REQUIRED ACTION: Copy each line below in which the string "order" appears.

Stored data
────────────────────────────────────────

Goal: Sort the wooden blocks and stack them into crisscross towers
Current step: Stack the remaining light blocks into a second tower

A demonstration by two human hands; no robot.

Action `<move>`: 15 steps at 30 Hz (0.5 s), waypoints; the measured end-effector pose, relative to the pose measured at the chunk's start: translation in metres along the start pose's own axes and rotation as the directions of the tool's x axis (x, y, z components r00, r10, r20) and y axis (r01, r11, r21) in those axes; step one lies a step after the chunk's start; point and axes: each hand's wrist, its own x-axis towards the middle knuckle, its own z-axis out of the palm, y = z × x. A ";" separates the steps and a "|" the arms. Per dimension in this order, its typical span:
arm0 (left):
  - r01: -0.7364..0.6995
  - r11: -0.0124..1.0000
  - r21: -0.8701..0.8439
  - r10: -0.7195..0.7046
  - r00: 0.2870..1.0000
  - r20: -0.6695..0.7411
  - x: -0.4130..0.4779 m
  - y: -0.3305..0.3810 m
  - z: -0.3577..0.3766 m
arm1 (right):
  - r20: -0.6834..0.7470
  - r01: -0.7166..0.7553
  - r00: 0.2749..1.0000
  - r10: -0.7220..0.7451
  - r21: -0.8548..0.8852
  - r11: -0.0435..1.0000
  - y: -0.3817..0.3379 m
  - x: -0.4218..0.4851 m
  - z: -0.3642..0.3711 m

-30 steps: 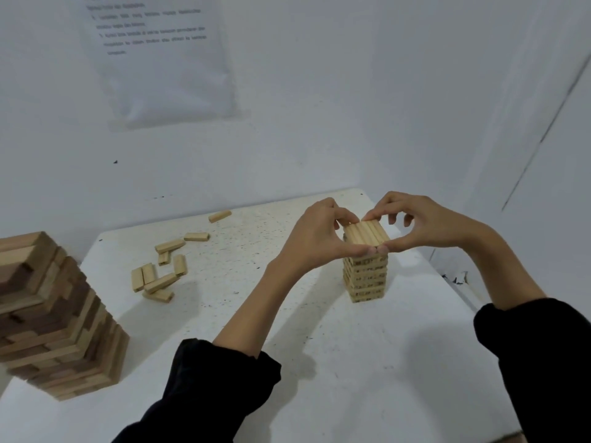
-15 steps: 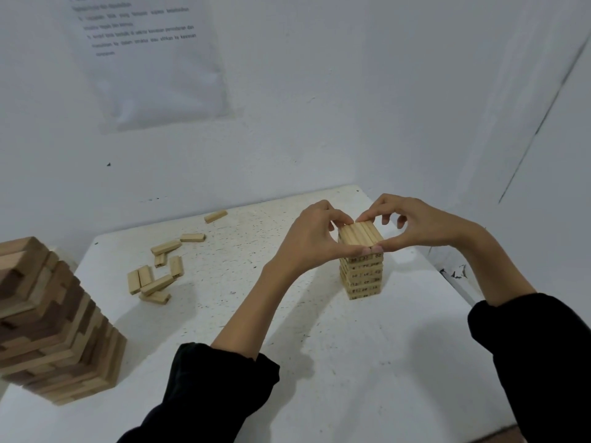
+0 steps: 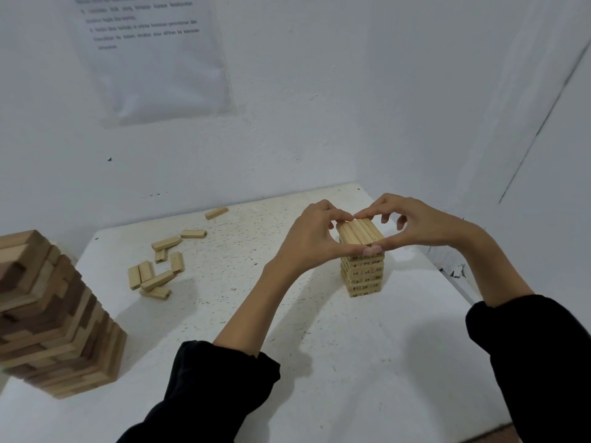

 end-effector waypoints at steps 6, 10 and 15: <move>-0.002 1.000 -0.029 0.002 1.000 -0.028 -0.001 -0.001 -0.004 | -0.033 0.007 0.999 -0.008 -0.018 1.000 -0.008 -0.004 -0.006; -0.009 0.998 -0.068 0.003 0.996 -0.094 -0.005 -0.006 -0.017 | -0.072 0.039 0.997 -0.040 -0.010 0.999 -0.020 -0.007 -0.011; 0.004 0.995 -0.102 -0.021 0.987 -0.161 -0.016 -0.016 -0.041 | -0.120 0.075 0.990 -0.075 0.000 0.997 -0.048 0.002 0.000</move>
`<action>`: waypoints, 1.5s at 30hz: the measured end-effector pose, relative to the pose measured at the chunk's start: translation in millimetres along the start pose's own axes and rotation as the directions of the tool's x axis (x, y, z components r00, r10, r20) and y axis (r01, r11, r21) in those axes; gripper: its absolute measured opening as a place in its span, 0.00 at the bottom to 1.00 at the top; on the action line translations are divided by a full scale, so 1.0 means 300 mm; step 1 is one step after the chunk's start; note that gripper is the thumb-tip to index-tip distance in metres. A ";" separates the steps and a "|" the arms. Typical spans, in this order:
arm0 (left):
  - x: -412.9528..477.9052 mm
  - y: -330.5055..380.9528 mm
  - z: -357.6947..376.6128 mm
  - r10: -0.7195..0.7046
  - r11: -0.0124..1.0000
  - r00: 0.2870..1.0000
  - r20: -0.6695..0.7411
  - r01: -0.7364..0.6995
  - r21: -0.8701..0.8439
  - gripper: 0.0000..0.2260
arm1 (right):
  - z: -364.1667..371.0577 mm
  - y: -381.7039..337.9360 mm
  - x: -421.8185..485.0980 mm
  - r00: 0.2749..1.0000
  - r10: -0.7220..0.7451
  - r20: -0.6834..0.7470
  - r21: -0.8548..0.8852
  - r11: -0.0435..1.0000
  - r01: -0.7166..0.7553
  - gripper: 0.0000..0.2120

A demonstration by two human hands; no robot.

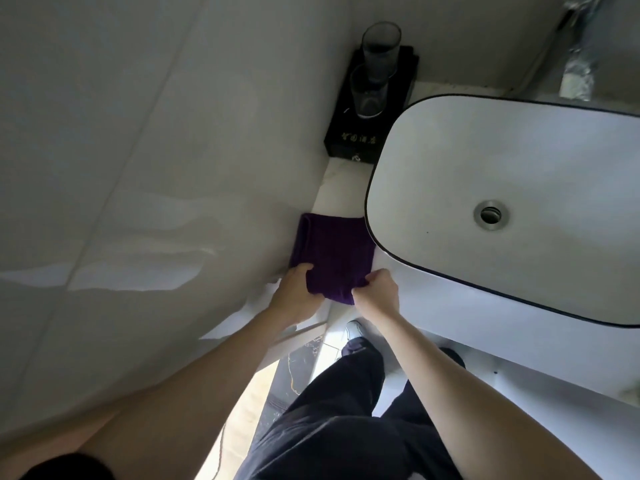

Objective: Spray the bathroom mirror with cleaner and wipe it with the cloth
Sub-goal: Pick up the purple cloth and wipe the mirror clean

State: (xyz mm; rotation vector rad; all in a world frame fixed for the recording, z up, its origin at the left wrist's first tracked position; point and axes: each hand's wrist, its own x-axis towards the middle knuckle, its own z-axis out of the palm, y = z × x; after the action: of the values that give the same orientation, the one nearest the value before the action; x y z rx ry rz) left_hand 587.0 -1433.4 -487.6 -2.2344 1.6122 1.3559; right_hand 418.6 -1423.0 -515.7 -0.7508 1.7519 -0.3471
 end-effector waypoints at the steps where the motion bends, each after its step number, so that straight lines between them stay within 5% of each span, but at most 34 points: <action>1: -0.007 0.000 -0.001 -0.012 0.999 1.000 -0.004 0.012 -0.040 0.33 | 0.001 -0.015 -0.002 1.000 0.008 0.009 0.024 1.000 -0.009 0.14; 7: -0.019 -0.020 0.007 -0.059 0.964 0.998 -0.023 0.051 -0.259 0.26 | -0.023 -0.125 -0.058 0.973 -0.218 0.075 -0.071 0.972 0.223 0.06; 15: -0.057 0.009 -0.027 -0.178 0.828 0.984 0.000 0.150 -0.541 0.19 | -0.073 -0.191 -0.146 0.850 -0.518 0.093 -0.222 0.822 0.525 0.09; 24: -0.093 0.078 -0.031 -0.204 0.795 0.979 0.020 0.177 -0.579 0.08 | -0.202 -0.234 -0.221 0.802 -0.590 0.099 0.017 0.807 0.591 0.13; 26: -0.111 0.084 -0.033 -0.225 0.744 0.971 0.081 0.225 -0.629 0.03 | -0.241 -0.275 -0.251 0.771 -0.629 0.101 0.049 0.777 0.627 0.12; 32: -0.157 0.141 -0.042 -0.103 0.586 0.962 0.254 0.265 -0.766 0.07 | -0.366 -0.402 -0.340 0.720 -0.694 0.031 0.209 0.709 0.674 0.10; 38: -0.181 0.314 -0.082 0.036 0.408 0.976 0.216 0.183 -0.895 0.09 | -0.532 -0.512 -0.409 0.650 -0.758 -0.058 0.425 0.570 0.703 0.11; 45: -0.142 0.609 -0.191 0.136 0.316 0.990 0.049 0.004 -0.949 0.08 | -0.667 -0.524 -0.468 0.649 -0.749 -0.136 0.512 0.507 0.693 0.10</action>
State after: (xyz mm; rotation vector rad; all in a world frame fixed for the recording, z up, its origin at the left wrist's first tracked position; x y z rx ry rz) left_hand 474.1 -1513.4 -348.6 -2.3842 0.8266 3.0081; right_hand 300.9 -1479.3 -255.9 -1.0413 1.0489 -1.2971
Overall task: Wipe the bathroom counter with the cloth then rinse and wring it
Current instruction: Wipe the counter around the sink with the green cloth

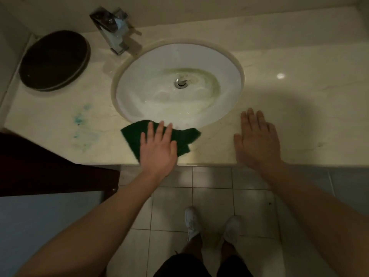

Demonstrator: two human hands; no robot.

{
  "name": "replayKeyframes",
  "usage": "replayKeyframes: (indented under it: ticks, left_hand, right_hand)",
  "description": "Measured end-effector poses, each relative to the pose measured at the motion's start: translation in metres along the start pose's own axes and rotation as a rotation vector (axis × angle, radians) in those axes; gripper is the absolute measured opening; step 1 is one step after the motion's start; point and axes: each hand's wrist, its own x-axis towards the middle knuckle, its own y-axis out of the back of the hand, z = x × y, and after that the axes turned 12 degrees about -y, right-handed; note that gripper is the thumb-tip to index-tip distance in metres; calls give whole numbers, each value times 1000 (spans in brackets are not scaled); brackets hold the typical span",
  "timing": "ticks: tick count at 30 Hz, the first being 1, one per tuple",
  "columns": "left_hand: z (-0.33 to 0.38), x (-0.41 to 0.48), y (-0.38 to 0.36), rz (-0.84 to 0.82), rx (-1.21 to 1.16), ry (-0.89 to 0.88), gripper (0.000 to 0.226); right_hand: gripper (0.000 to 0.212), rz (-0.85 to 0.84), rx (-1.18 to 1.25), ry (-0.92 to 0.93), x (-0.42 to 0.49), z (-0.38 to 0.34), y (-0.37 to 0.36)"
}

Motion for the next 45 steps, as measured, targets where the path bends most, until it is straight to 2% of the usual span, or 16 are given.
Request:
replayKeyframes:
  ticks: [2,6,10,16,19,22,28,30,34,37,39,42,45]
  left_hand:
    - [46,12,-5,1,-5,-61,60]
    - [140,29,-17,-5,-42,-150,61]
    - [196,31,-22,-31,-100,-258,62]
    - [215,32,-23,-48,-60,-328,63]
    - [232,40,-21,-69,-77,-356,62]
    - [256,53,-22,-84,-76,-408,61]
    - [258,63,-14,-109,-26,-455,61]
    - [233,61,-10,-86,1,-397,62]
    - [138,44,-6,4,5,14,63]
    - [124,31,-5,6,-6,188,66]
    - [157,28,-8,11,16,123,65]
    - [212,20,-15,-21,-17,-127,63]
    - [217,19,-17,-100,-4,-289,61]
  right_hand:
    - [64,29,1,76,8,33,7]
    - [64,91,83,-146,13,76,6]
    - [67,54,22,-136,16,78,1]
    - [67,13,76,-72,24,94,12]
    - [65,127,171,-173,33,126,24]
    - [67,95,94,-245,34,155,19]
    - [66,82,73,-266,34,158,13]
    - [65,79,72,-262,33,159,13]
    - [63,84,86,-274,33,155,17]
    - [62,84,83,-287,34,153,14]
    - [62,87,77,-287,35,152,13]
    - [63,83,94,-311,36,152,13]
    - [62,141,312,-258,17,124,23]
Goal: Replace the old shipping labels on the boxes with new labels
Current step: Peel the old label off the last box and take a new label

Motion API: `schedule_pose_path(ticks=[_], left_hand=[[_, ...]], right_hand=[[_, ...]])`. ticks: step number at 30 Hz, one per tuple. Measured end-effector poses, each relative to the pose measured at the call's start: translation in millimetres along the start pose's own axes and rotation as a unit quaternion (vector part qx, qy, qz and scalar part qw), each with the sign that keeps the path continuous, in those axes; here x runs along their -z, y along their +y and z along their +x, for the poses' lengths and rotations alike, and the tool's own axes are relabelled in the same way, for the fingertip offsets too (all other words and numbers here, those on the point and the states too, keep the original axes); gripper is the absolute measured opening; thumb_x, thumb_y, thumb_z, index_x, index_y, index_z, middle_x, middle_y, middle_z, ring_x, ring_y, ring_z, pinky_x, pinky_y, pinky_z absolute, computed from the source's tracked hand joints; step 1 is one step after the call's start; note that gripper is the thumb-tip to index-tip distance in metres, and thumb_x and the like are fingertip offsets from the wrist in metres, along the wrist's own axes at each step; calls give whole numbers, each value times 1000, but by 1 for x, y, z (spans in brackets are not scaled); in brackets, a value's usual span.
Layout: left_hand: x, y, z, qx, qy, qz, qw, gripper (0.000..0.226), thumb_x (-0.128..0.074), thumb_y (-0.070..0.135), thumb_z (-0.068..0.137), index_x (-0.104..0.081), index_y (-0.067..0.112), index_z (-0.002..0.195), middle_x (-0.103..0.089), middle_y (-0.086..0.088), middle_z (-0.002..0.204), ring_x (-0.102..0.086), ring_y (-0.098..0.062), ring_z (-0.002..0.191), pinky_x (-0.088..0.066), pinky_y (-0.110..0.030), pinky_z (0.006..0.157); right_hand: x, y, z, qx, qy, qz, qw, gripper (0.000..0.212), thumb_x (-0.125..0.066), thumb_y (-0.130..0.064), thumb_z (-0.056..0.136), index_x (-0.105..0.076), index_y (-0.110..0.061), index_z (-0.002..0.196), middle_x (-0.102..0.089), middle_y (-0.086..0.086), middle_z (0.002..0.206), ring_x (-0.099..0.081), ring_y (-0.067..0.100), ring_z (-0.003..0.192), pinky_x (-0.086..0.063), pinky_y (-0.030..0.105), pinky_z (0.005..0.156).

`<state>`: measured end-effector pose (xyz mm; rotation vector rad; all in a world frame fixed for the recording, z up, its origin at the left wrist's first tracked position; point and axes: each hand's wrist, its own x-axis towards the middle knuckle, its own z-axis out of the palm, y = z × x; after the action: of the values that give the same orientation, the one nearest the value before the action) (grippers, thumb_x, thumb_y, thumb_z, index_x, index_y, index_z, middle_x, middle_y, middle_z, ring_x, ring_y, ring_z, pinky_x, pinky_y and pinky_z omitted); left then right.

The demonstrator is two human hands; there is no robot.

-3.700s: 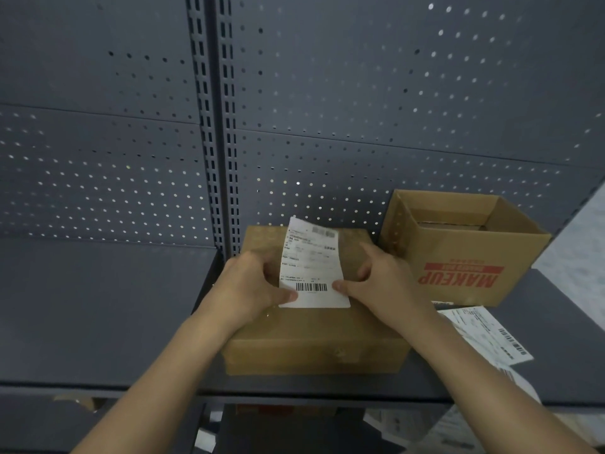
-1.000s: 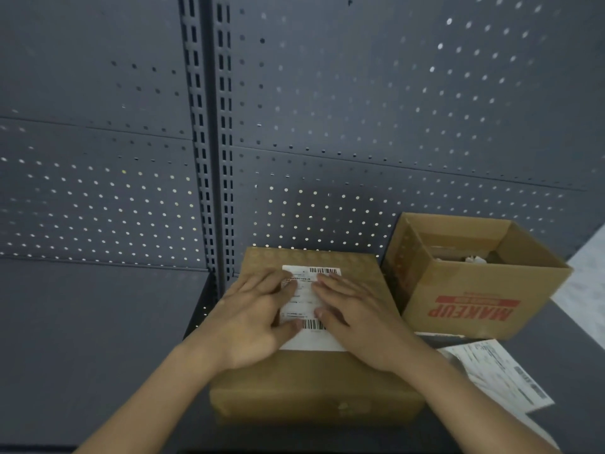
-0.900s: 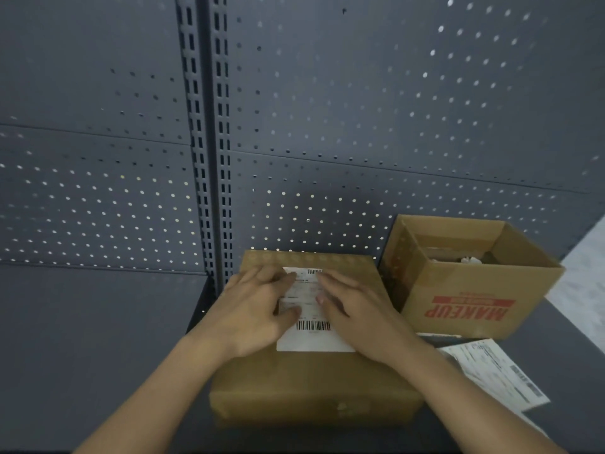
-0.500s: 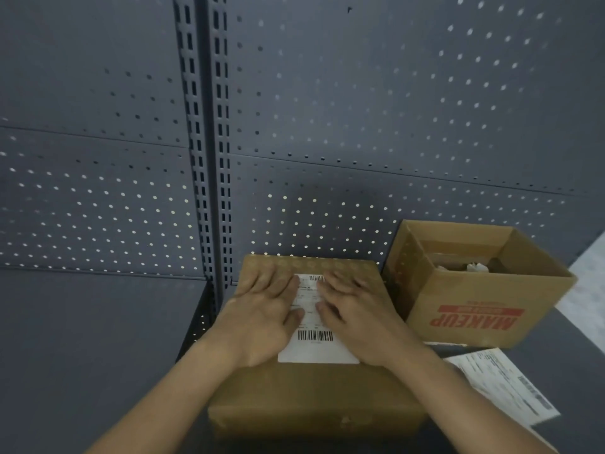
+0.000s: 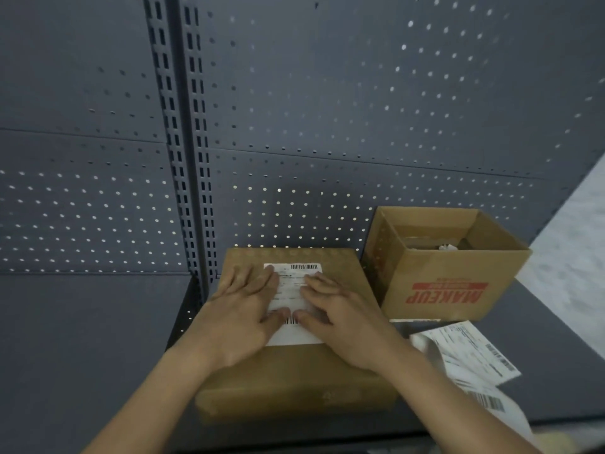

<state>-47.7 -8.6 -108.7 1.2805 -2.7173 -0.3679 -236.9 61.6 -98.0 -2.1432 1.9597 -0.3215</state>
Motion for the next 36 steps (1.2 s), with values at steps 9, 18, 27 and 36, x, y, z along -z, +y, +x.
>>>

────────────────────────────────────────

REPLY TO THE TASK:
Action `<move>`: 15 steps at 30 Hz (0.5 s), waypoints; the measured end-effector pose, relative to the pose measured at the chunk's start: translation in metres along the start pose's own axes and rotation as the directions of the tool's x axis (x, y, z components r00, r10, r20) and y axis (r01, r11, r21) in those axes; step one lies a step after the chunk's start; point and axes: each hand's wrist, its own x-axis towards the middle knuckle, its own z-axis out of the palm, y = z × x. A ";" separates the steps and a "|" the arms. Per dimension in this order, its typical span:
`<action>`: waypoints, 1.5s at 30hz: the measured end-effector pose, relative to the pose measured at the chunk's start: translation in millimetres along the start pose's own axes and rotation as the directions of the tool's x axis (x, y, z components r00, r10, r20) and y axis (r01, r11, r21) in those axes; gripper: its absolute measured opening as a place in its span, 0.00 at the bottom to 1.00 at the top; on the action line translations are divided by a full scale, so 1.0 means 300 mm; step 1 is one step after the chunk's start; note that gripper is the thumb-tip to index-tip distance in metres. A ";" separates the steps and a "|" the arms. Typical spans, in this order:

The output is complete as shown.